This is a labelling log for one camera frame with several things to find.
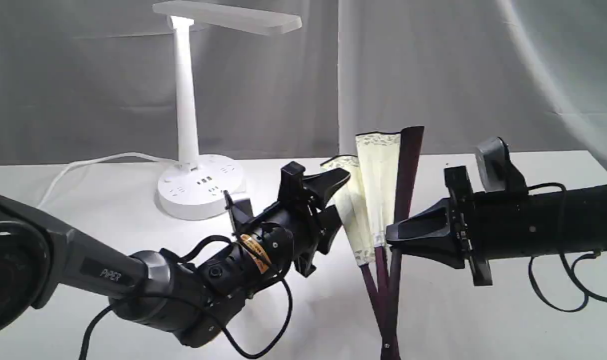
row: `orange sticker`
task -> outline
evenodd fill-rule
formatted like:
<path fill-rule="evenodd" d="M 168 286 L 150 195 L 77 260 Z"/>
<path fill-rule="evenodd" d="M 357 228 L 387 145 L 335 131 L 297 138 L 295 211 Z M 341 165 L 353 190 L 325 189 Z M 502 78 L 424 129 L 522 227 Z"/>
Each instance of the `orange sticker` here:
<path fill-rule="evenodd" d="M 243 243 L 246 244 L 248 246 L 248 248 L 251 248 L 252 251 L 261 255 L 264 259 L 266 259 L 267 262 L 269 262 L 269 264 L 272 264 L 272 262 L 270 261 L 270 258 L 268 257 L 268 254 L 263 249 L 263 247 L 260 245 L 260 243 L 258 243 L 257 240 L 255 240 L 254 237 L 243 234 L 243 235 L 241 235 L 241 241 L 243 241 Z M 257 264 L 257 268 L 259 269 L 260 273 L 264 274 L 266 271 L 268 271 L 269 266 L 267 264 L 265 264 L 262 260 L 255 257 L 255 255 L 249 253 L 248 250 L 246 250 L 246 249 L 244 249 L 244 250 L 254 260 L 255 264 Z"/>

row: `black cable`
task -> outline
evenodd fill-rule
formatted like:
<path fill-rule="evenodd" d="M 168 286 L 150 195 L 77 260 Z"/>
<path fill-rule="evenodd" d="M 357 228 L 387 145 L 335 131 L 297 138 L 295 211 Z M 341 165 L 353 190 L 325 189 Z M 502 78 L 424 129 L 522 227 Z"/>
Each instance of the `black cable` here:
<path fill-rule="evenodd" d="M 294 237 L 291 237 L 291 238 L 293 241 L 292 246 L 294 247 L 295 240 L 294 240 Z M 286 282 L 283 274 L 281 274 L 281 272 L 278 271 L 276 269 L 276 267 L 273 266 L 273 264 L 271 264 L 265 257 L 263 257 L 262 255 L 260 255 L 259 253 L 257 253 L 253 249 L 251 249 L 243 241 L 237 241 L 237 244 L 239 244 L 239 246 L 241 246 L 246 251 L 251 253 L 251 255 L 253 255 L 257 259 L 261 260 L 261 262 L 263 262 L 263 264 L 265 264 L 270 269 L 270 271 L 275 273 L 275 275 L 279 278 L 279 281 L 281 282 L 281 284 L 283 284 L 283 288 L 285 289 L 285 292 L 286 292 L 287 298 L 288 298 L 288 311 L 285 315 L 285 321 L 283 321 L 283 326 L 281 326 L 281 330 L 279 330 L 277 335 L 272 339 L 272 341 L 270 341 L 270 343 L 262 351 L 259 351 L 258 353 L 247 353 L 246 351 L 244 351 L 244 349 L 242 349 L 241 346 L 239 346 L 237 341 L 235 341 L 235 338 L 233 338 L 232 333 L 230 333 L 230 331 L 228 331 L 228 328 L 226 328 L 226 325 L 224 325 L 224 323 L 222 321 L 220 321 L 214 314 L 209 312 L 209 310 L 207 310 L 205 307 L 198 305 L 197 303 L 193 303 L 192 301 L 189 301 L 187 299 L 180 298 L 178 296 L 162 294 L 162 293 L 158 293 L 158 292 L 149 292 L 149 293 L 144 293 L 144 294 L 133 294 L 132 296 L 123 297 L 121 299 L 114 301 L 114 303 L 111 303 L 110 305 L 106 306 L 101 312 L 99 312 L 97 314 L 97 316 L 95 316 L 92 319 L 92 321 L 90 321 L 90 323 L 88 324 L 88 326 L 86 328 L 86 331 L 83 334 L 83 338 L 81 341 L 81 351 L 79 352 L 79 360 L 86 360 L 86 358 L 88 356 L 88 349 L 90 346 L 91 335 L 93 333 L 95 326 L 97 326 L 97 323 L 99 323 L 99 321 L 101 319 L 103 319 L 103 317 L 105 317 L 109 312 L 113 311 L 116 307 L 123 305 L 123 304 L 127 303 L 128 301 L 132 301 L 135 299 L 141 299 L 141 298 L 169 299 L 169 300 L 174 300 L 174 301 L 180 301 L 184 304 L 193 306 L 195 309 L 199 310 L 200 312 L 203 312 L 206 316 L 210 317 L 212 319 L 212 321 L 214 321 L 214 324 L 217 325 L 221 329 L 221 332 L 225 335 L 225 337 L 230 342 L 231 346 L 237 351 L 237 353 L 239 353 L 239 355 L 241 355 L 242 357 L 244 357 L 246 359 L 258 359 L 258 358 L 261 358 L 262 356 L 266 355 L 277 344 L 277 342 L 281 339 L 281 337 L 286 332 L 286 329 L 288 328 L 288 324 L 290 323 L 290 318 L 292 317 L 292 314 L 293 314 L 293 294 L 290 291 L 288 282 Z M 194 254 L 195 254 L 194 250 L 190 251 L 190 255 L 194 255 Z"/>
<path fill-rule="evenodd" d="M 548 301 L 548 299 L 546 299 L 544 294 L 542 294 L 541 289 L 539 289 L 539 285 L 537 285 L 537 281 L 535 280 L 535 275 L 533 274 L 533 261 L 535 260 L 535 258 L 537 256 L 532 256 L 530 258 L 530 263 L 528 264 L 528 278 L 530 279 L 530 285 L 532 286 L 532 290 L 537 295 L 537 297 L 539 297 L 539 299 L 541 299 L 541 301 L 543 301 L 546 305 L 550 306 L 551 308 L 553 308 L 555 310 L 558 310 L 560 312 L 565 312 L 565 313 L 580 312 L 588 305 L 589 298 L 592 298 L 596 301 L 601 301 L 603 303 L 607 303 L 607 296 L 601 296 L 600 294 L 596 294 L 596 293 L 590 291 L 589 289 L 587 289 L 582 284 L 582 282 L 577 278 L 577 275 L 575 274 L 575 266 L 577 265 L 578 262 L 580 262 L 581 260 L 587 260 L 587 259 L 594 260 L 599 256 L 600 253 L 598 251 L 594 251 L 592 253 L 585 253 L 584 255 L 579 256 L 576 260 L 574 260 L 572 265 L 569 265 L 568 259 L 566 258 L 566 253 L 564 252 L 564 249 L 562 246 L 562 241 L 563 241 L 562 236 L 564 235 L 564 215 L 565 215 L 565 211 L 566 211 L 566 194 L 567 194 L 566 186 L 564 186 L 564 184 L 560 184 L 559 182 L 545 182 L 543 184 L 538 184 L 538 185 L 528 187 L 528 191 L 534 191 L 536 189 L 547 188 L 547 187 L 557 187 L 561 190 L 561 200 L 559 201 L 559 215 L 557 217 L 557 231 L 556 231 L 556 241 L 557 241 L 557 246 L 558 246 L 557 251 L 559 253 L 559 259 L 561 260 L 561 264 L 563 265 L 563 268 L 566 271 L 566 274 L 568 275 L 568 277 L 570 278 L 572 283 L 575 285 L 575 287 L 577 287 L 577 289 L 579 289 L 579 291 L 581 291 L 584 294 L 584 301 L 580 306 L 576 307 L 575 309 L 571 309 L 571 310 L 561 309 L 561 308 L 553 305 L 552 303 L 550 303 L 550 301 Z"/>

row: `white power cord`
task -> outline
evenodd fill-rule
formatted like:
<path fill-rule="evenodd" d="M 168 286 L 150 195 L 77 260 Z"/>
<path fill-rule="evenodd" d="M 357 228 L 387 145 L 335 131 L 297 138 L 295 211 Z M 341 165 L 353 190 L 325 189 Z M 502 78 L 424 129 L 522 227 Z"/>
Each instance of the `white power cord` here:
<path fill-rule="evenodd" d="M 166 159 L 164 157 L 156 157 L 156 156 L 152 156 L 152 155 L 146 155 L 145 153 L 141 153 L 141 152 L 123 152 L 123 153 L 116 153 L 115 155 L 100 157 L 97 159 L 74 161 L 74 162 L 71 162 L 70 164 L 66 165 L 59 172 L 59 174 L 57 174 L 57 176 L 54 177 L 52 182 L 50 182 L 48 189 L 46 189 L 45 193 L 43 193 L 43 196 L 41 196 L 41 200 L 39 201 L 39 204 L 36 206 L 36 208 L 41 209 L 43 207 L 43 205 L 46 203 L 46 201 L 50 197 L 50 194 L 53 192 L 55 185 L 57 185 L 57 182 L 59 182 L 59 180 L 61 180 L 61 178 L 63 178 L 64 175 L 66 175 L 66 173 L 68 173 L 68 171 L 71 171 L 78 167 L 89 166 L 91 164 L 97 164 L 97 163 L 101 163 L 101 162 L 107 162 L 109 160 L 127 158 L 127 157 L 141 158 L 141 159 L 150 160 L 151 162 L 158 162 L 158 163 L 169 163 L 169 164 L 178 164 L 178 165 L 182 164 L 181 162 L 179 162 L 177 160 Z"/>

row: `white table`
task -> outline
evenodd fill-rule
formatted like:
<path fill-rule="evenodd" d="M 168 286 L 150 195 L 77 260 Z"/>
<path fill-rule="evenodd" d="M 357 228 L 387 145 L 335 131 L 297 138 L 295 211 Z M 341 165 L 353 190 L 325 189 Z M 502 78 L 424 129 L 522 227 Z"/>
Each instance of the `white table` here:
<path fill-rule="evenodd" d="M 289 159 L 242 161 L 258 213 L 276 198 L 279 169 Z M 297 160 L 308 173 L 322 159 Z M 607 183 L 607 172 L 587 152 L 514 153 L 513 161 L 529 184 L 562 182 L 569 189 Z M 475 157 L 421 157 L 411 212 L 447 196 L 443 168 L 468 166 L 480 191 Z M 57 185 L 46 210 L 126 254 L 169 248 L 182 255 L 200 239 L 230 233 L 227 216 L 183 221 L 163 214 L 153 201 L 162 164 L 96 164 L 75 170 Z M 0 194 L 34 205 L 57 166 L 0 166 Z M 208 246 L 197 259 L 217 250 Z M 590 301 L 583 312 L 564 314 L 545 306 L 528 283 L 527 259 L 491 263 L 493 287 L 473 287 L 468 269 L 405 257 L 399 308 L 402 358 L 438 360 L 607 359 L 607 304 Z M 291 271 L 287 280 L 294 313 L 284 337 L 266 359 L 374 360 L 381 338 L 361 275 L 343 231 L 331 253 L 315 258 L 317 272 L 306 279 Z M 537 259 L 542 290 L 559 306 L 574 306 L 582 296 L 562 271 L 558 257 Z M 607 295 L 607 253 L 585 262 L 580 278 Z M 29 309 L 0 332 L 0 360 L 77 358 L 82 334 L 107 304 L 102 296 L 61 285 L 41 310 Z M 244 349 L 261 350 L 279 330 L 287 308 L 285 292 L 274 285 L 260 292 L 230 322 Z M 146 326 L 109 315 L 96 328 L 89 360 L 240 359 L 223 335 L 192 349 Z"/>

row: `white fabric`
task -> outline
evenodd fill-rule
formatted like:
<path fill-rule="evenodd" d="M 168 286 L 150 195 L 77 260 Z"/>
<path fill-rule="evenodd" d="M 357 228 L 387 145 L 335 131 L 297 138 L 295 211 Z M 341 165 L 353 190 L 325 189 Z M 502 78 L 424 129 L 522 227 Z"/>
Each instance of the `white fabric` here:
<path fill-rule="evenodd" d="M 350 173 L 350 180 L 332 197 L 343 223 L 345 234 L 359 266 L 375 261 L 373 239 L 370 236 L 364 184 L 358 158 L 351 155 L 334 157 L 321 165 L 324 170 L 336 168 Z"/>
<path fill-rule="evenodd" d="M 375 248 L 386 246 L 386 226 L 395 219 L 395 189 L 401 134 L 369 133 L 356 137 L 367 205 L 370 235 Z"/>

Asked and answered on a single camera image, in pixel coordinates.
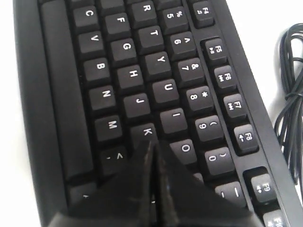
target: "wire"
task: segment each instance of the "wire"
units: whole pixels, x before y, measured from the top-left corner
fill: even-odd
[[[277,117],[275,132],[294,183],[300,183],[303,199],[303,68],[295,75],[294,63],[303,58],[293,56],[292,41],[303,43],[303,23],[293,25],[280,43],[281,80],[286,105]]]

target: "keyboard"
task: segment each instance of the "keyboard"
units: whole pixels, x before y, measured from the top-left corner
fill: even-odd
[[[168,141],[266,227],[302,226],[224,0],[27,0],[15,18],[42,226],[122,171],[143,140]]]

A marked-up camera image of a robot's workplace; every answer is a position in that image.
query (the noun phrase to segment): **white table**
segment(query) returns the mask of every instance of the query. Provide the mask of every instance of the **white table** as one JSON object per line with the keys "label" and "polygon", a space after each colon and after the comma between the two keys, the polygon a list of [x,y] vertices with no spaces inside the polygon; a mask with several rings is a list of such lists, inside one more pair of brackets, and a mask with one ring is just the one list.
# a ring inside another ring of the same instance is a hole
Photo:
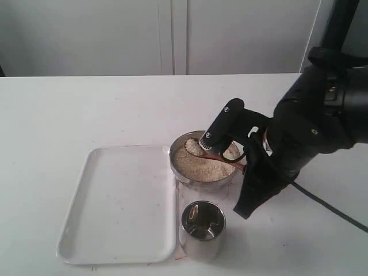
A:
{"label": "white table", "polygon": [[[0,78],[0,275],[367,275],[368,234],[291,186],[248,220],[231,211],[237,195],[228,199],[225,213],[234,223],[225,255],[214,264],[186,258],[94,269],[55,256],[91,150],[169,145],[185,132],[207,128],[235,97],[271,116],[297,77]],[[298,182],[368,224],[367,153],[368,146],[357,145],[318,156]]]}

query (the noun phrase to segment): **wooden spoon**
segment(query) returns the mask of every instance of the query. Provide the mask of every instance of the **wooden spoon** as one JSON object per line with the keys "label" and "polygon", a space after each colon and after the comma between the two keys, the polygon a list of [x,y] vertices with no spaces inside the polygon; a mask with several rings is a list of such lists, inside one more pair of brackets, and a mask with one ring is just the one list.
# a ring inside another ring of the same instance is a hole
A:
{"label": "wooden spoon", "polygon": [[215,155],[215,154],[209,154],[208,152],[204,151],[201,146],[198,143],[198,139],[196,138],[190,138],[188,140],[185,141],[185,145],[184,145],[185,150],[195,156],[195,157],[199,157],[199,158],[204,158],[204,159],[211,159],[211,160],[217,160],[226,164],[229,164],[235,168],[237,168],[240,171],[244,171],[246,168],[246,165],[241,164],[241,163],[227,163],[224,159],[221,158],[220,155]]}

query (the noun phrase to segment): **stainless steel cup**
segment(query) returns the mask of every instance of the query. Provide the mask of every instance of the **stainless steel cup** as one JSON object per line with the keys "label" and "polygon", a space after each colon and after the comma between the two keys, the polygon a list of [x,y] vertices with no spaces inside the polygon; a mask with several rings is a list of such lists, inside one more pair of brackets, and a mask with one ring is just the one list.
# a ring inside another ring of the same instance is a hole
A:
{"label": "stainless steel cup", "polygon": [[[237,170],[235,170],[234,172],[232,172],[231,174],[229,174],[227,177],[225,177],[223,179],[220,179],[220,180],[217,180],[217,181],[201,182],[201,181],[196,181],[196,180],[187,178],[184,175],[182,175],[180,173],[180,171],[178,170],[178,168],[176,167],[175,162],[174,162],[174,157],[175,157],[176,151],[185,145],[186,140],[188,140],[189,138],[200,139],[204,132],[205,131],[189,132],[189,133],[186,133],[186,134],[180,136],[179,138],[177,138],[173,142],[173,144],[170,147],[170,154],[169,154],[170,167],[171,167],[172,171],[174,172],[175,177],[177,178],[177,180],[179,180],[181,183],[183,183],[188,188],[198,190],[198,191],[213,192],[213,191],[216,191],[219,188],[223,187],[227,183],[230,183],[232,178],[237,173]],[[237,149],[237,156],[240,156],[240,152],[239,152],[238,149]]]}
{"label": "stainless steel cup", "polygon": [[188,257],[198,261],[214,259],[225,236],[223,211],[209,201],[189,204],[182,214],[179,241]]}

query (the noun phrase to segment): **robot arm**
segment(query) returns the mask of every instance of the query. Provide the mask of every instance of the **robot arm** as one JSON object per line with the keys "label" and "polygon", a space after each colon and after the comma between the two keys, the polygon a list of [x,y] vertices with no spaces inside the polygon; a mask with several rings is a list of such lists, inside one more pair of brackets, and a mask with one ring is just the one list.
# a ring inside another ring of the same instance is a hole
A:
{"label": "robot arm", "polygon": [[220,156],[233,140],[243,145],[247,167],[234,211],[245,219],[317,154],[368,143],[368,72],[352,69],[368,60],[319,47],[309,60],[313,65],[280,100],[273,118],[232,99],[200,140],[204,150]]}

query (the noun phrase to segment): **metal bowl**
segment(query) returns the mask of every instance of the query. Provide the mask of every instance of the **metal bowl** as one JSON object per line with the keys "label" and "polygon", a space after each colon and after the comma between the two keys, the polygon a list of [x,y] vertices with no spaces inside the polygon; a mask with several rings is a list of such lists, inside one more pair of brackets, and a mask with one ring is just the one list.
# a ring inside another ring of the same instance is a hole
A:
{"label": "metal bowl", "polygon": [[227,177],[225,177],[223,179],[220,179],[220,180],[217,180],[217,181],[201,182],[201,181],[196,181],[196,180],[193,180],[193,179],[190,179],[190,178],[187,178],[187,177],[183,176],[179,172],[179,170],[176,168],[175,163],[174,163],[174,156],[175,156],[176,151],[185,145],[186,140],[188,140],[190,138],[200,139],[204,132],[205,131],[193,131],[193,132],[189,132],[189,133],[184,134],[184,135],[180,136],[179,138],[177,138],[170,147],[170,154],[169,154],[170,166],[171,166],[171,169],[174,172],[177,180],[179,180],[181,183],[183,183],[183,185],[185,185],[185,186],[187,186],[191,189],[198,190],[198,191],[211,192],[211,191],[215,191],[215,190],[223,187],[227,183],[230,183],[232,178],[237,173],[237,170],[235,170],[234,172],[232,172],[231,174],[229,174]]}

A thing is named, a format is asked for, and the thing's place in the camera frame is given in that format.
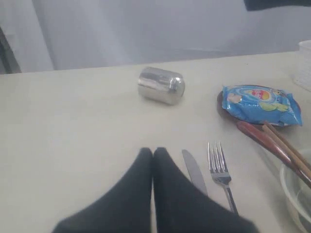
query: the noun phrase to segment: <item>white table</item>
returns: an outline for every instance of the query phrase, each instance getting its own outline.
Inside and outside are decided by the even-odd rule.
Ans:
[[[295,53],[276,53],[149,64],[183,74],[184,97],[171,107],[138,95],[146,65],[0,76],[0,232],[51,232],[109,190],[140,147],[166,147],[187,176],[181,149],[188,149],[209,196],[228,208],[207,168],[205,145],[213,140],[224,147],[239,213],[263,233],[299,232],[278,171],[267,166],[273,157],[216,111],[222,85],[290,90],[304,126],[285,134],[298,148],[308,146],[311,93],[292,82],[295,62]]]

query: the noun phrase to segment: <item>metal fork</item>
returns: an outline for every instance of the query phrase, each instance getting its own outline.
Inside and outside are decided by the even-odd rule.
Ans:
[[[227,164],[225,162],[222,145],[220,142],[218,143],[218,145],[217,143],[215,144],[208,143],[207,150],[208,150],[208,166],[212,179],[214,180],[215,183],[220,184],[224,188],[231,211],[238,215],[239,213],[237,207],[235,206],[232,193],[229,187],[231,176],[228,172]]]

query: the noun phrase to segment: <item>knife blade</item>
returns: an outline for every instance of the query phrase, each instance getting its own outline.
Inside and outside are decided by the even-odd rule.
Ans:
[[[191,182],[197,189],[199,189],[207,196],[207,188],[203,179],[203,175],[195,158],[187,150],[182,150],[181,153],[183,154]]]

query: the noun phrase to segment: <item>chip bag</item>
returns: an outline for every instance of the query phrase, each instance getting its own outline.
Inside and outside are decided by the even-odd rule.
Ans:
[[[224,86],[222,108],[249,123],[302,125],[299,105],[292,94],[264,86]]]

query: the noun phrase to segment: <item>white container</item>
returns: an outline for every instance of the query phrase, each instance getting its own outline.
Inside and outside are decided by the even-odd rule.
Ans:
[[[311,40],[299,42],[298,73],[294,82],[311,91]]]

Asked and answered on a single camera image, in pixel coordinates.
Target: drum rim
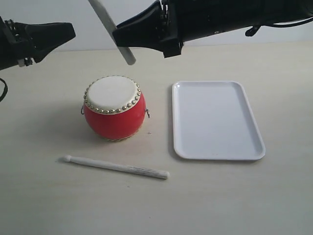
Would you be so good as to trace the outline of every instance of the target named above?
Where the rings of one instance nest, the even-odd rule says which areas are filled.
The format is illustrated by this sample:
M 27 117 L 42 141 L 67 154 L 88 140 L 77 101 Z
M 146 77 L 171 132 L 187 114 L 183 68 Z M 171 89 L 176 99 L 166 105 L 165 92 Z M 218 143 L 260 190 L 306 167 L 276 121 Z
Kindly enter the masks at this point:
M 98 107 L 91 100 L 88 100 L 89 89 L 96 81 L 99 81 L 99 80 L 107 78 L 107 77 L 113 77 L 113 76 L 125 77 L 125 78 L 131 80 L 134 83 L 134 87 L 137 89 L 137 91 L 135 92 L 135 95 L 133 96 L 133 98 L 129 102 L 126 102 L 124 105 L 121 105 L 121 107 L 116 107 L 115 109 L 110 109 L 109 110 L 109 109 L 105 109 L 103 107 Z M 133 108 L 139 102 L 140 97 L 141 97 L 140 86 L 133 79 L 130 79 L 129 77 L 122 76 L 122 75 L 109 75 L 109 76 L 101 77 L 101 78 L 93 81 L 86 88 L 86 91 L 85 91 L 85 94 L 84 94 L 84 104 L 86 105 L 86 107 L 88 107 L 91 111 L 93 111 L 95 113 L 98 113 L 98 114 L 101 114 L 101 115 L 116 115 L 116 114 L 120 114 L 120 113 L 126 112 L 126 111 L 130 110 L 131 108 Z

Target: tray
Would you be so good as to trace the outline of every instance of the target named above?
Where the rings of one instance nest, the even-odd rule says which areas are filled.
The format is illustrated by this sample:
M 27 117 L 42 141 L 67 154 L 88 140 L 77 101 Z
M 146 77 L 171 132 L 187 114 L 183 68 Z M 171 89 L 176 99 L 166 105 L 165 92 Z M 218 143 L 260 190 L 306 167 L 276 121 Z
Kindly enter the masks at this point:
M 173 85 L 174 149 L 185 159 L 259 160 L 265 146 L 246 93 L 233 81 Z

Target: drum
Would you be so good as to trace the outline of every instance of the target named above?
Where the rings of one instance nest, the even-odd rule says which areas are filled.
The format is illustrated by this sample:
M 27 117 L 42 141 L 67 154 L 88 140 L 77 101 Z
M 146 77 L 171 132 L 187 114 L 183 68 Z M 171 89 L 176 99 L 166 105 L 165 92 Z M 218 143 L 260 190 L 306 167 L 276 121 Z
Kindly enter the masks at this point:
M 135 81 L 124 76 L 108 76 L 86 89 L 83 110 L 94 132 L 108 140 L 123 140 L 141 127 L 146 102 Z

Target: white table surface
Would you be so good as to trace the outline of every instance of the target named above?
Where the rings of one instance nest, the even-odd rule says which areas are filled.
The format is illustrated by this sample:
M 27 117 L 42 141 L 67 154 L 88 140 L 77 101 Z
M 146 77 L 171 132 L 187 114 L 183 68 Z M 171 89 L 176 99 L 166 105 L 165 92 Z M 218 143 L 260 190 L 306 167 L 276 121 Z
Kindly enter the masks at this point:
M 9 86 L 0 103 L 0 234 L 313 234 L 313 42 L 185 47 L 169 59 L 148 49 L 134 54 L 132 67 L 112 50 L 57 52 L 0 71 Z M 151 111 L 139 133 L 118 143 L 98 138 L 80 114 L 87 85 L 112 74 L 137 80 Z M 179 80 L 242 83 L 266 156 L 180 159 L 171 119 L 171 85 Z M 56 162 L 64 154 L 171 177 Z

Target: black cable
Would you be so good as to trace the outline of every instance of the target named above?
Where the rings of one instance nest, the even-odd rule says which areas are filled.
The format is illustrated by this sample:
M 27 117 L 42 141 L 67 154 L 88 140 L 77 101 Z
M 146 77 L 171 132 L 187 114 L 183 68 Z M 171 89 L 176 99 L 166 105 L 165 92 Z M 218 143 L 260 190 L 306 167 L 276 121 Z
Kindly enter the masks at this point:
M 267 27 L 273 27 L 273 28 L 290 28 L 290 27 L 296 27 L 296 26 L 300 26 L 300 25 L 303 25 L 303 24 L 307 24 L 307 23 L 310 23 L 313 21 L 313 17 L 312 18 L 309 18 L 307 20 L 304 20 L 304 21 L 300 21 L 300 22 L 297 22 L 297 23 L 289 23 L 289 24 L 262 24 L 263 26 L 267 26 Z
M 2 78 L 0 78 L 0 81 L 4 83 L 4 89 L 3 89 L 2 95 L 0 96 L 0 102 L 1 102 L 1 101 L 3 101 L 6 94 L 8 93 L 8 85 L 6 84 L 6 82 Z

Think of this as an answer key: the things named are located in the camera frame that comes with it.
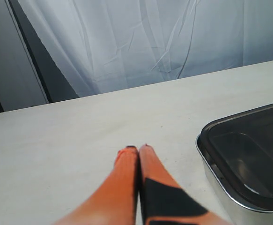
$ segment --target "tabletop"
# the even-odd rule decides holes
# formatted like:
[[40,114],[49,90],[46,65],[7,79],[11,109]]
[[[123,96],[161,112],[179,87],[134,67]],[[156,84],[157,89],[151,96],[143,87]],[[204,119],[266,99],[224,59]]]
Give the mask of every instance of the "tabletop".
[[53,223],[95,191],[119,149],[144,143],[190,196],[229,220],[196,137],[215,119],[270,103],[273,61],[0,113],[0,225]]

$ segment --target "white curtain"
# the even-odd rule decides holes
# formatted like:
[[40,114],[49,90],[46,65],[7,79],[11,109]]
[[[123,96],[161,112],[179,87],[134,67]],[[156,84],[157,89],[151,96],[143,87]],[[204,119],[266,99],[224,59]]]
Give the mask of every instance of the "white curtain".
[[273,60],[273,0],[19,2],[80,97]]

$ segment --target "orange object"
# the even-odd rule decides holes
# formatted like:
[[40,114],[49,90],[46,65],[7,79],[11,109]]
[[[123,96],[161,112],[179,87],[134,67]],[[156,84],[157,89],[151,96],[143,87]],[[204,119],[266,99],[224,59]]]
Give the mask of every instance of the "orange object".
[[144,225],[229,224],[193,200],[166,171],[151,146],[142,146],[139,155]]
[[137,205],[139,156],[134,146],[118,152],[114,168],[81,206],[55,225],[133,225]]

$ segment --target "black lid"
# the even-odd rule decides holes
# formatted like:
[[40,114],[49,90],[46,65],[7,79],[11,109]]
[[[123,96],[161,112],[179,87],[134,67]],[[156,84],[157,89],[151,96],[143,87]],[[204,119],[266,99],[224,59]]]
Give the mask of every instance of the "black lid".
[[273,210],[273,104],[211,122],[200,138],[241,197]]

# # # # #

TO DO
Looking at the entries above, state how many lines contain "item"; give the number alone.

WRITTEN SOLUTION
5